Thalassemia’s are inherited blood disorders characterized by decreased haemoglobin production. causing chronic anaemia. Thalassemia is an inherited (i.e., passed from parents to children through genes) blood disorder caused when the body doesn’t make enough of a protein called haemoglobin, an important part of red blood cells.
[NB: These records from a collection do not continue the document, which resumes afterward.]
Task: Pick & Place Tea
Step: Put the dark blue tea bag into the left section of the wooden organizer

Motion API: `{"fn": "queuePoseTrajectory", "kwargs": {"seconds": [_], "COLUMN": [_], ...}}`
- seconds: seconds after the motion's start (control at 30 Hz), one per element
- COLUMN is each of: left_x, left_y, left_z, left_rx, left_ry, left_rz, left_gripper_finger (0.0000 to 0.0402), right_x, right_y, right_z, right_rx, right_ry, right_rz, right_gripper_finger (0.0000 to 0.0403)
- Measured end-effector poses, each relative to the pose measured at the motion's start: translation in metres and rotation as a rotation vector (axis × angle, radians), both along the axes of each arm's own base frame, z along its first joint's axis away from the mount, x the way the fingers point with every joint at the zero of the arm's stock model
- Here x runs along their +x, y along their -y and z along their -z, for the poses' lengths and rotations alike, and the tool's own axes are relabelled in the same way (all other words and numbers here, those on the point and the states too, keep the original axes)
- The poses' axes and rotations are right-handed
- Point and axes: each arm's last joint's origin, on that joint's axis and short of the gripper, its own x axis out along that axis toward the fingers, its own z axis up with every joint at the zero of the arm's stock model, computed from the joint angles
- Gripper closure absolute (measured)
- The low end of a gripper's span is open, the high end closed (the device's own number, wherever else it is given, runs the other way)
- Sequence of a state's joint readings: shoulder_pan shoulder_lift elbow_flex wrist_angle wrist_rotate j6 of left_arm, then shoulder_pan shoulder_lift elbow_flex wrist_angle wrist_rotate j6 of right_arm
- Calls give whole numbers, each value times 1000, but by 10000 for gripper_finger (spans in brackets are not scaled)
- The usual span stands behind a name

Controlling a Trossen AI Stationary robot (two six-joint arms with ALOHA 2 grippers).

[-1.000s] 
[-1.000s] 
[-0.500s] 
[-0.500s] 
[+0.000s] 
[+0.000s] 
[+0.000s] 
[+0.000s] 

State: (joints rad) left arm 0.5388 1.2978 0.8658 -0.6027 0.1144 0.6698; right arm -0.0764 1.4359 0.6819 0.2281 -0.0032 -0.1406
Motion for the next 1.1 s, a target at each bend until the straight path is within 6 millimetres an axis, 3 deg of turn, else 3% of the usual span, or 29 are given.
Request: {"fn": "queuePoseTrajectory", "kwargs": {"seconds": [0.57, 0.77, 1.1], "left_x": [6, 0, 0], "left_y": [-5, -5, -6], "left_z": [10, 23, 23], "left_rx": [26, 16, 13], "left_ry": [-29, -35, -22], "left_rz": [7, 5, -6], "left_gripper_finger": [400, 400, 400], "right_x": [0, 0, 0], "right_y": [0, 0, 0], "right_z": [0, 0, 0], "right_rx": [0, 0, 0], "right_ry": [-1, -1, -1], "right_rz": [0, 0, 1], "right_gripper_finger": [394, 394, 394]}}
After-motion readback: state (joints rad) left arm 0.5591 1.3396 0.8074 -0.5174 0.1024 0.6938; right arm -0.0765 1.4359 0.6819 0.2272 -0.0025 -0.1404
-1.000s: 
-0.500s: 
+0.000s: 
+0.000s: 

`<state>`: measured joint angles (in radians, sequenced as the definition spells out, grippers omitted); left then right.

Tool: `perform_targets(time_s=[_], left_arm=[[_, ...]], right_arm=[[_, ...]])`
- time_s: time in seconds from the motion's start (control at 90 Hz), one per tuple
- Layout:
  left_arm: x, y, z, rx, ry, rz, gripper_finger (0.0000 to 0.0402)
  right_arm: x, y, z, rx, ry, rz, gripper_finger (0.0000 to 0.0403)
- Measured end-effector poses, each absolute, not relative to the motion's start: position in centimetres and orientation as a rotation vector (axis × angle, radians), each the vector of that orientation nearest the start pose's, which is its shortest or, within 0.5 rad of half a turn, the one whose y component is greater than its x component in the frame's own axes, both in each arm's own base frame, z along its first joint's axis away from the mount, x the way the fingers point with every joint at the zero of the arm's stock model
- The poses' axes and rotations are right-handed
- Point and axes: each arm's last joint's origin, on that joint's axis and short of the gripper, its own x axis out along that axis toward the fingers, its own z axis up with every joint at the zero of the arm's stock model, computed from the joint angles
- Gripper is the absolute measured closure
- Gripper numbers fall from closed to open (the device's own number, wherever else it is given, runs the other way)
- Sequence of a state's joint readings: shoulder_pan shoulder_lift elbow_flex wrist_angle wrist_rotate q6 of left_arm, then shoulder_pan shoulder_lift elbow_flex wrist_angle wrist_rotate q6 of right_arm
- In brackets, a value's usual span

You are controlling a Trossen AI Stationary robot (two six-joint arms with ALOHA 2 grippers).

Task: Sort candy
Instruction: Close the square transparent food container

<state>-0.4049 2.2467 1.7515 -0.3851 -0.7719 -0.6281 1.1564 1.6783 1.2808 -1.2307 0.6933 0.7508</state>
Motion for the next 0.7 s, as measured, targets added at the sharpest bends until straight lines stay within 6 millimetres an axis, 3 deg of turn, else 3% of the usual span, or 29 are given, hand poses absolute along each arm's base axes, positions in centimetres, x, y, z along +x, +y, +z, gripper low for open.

When there isn’t enough haemoglobin, the body’s red blood cells don’t function properly and they last shorter periods of time, so there are fewer healthy red blood cells traveling in the bloodstream.

Red blood cells carry oxygen to all the cells of the body. Oxygen is a sort of food that cells use to function. When there are not enough healthy red blood cells, there is also not enough oxygen delivered to all the other cells of the body, which may cause a person to feel tired, weak or short of breath. This is a condition called anaemia. People with thalassemia may have mild or severe anaemia. Severe anaemia can damage organs and lead to death.
It affects many people from the Mediterranean, Middle and Southeast Asia, the Far East and can be found in some parts of Africa, and many countries in Europe as a result of migration.

• α-thalassaemia (or alpha thalassaemia) occurs when a gene or genes related to the α-globin protein are missing or changed (mutated), and
• β-thalassaemia (or beta thalassaemia) occurs when similar gene defects affect production of the β-globin protein.

Each one of the above-mentioned types has many different subtypes. Therefore, both α- and β- thalassaemia include the following three forms:

• Thalassaemia major
• Thalassaemia intermedia
• Thalassaemia minor (or thalassaemia trait)

NOTE: In the most severe forms of beta thalassaemia the anaemia is so severe that unless it is corrected regularly by blood transfusion the patient will die early in life (mostly in infancy). The condition is then known as transfusion dependent thalassaemia or TDT.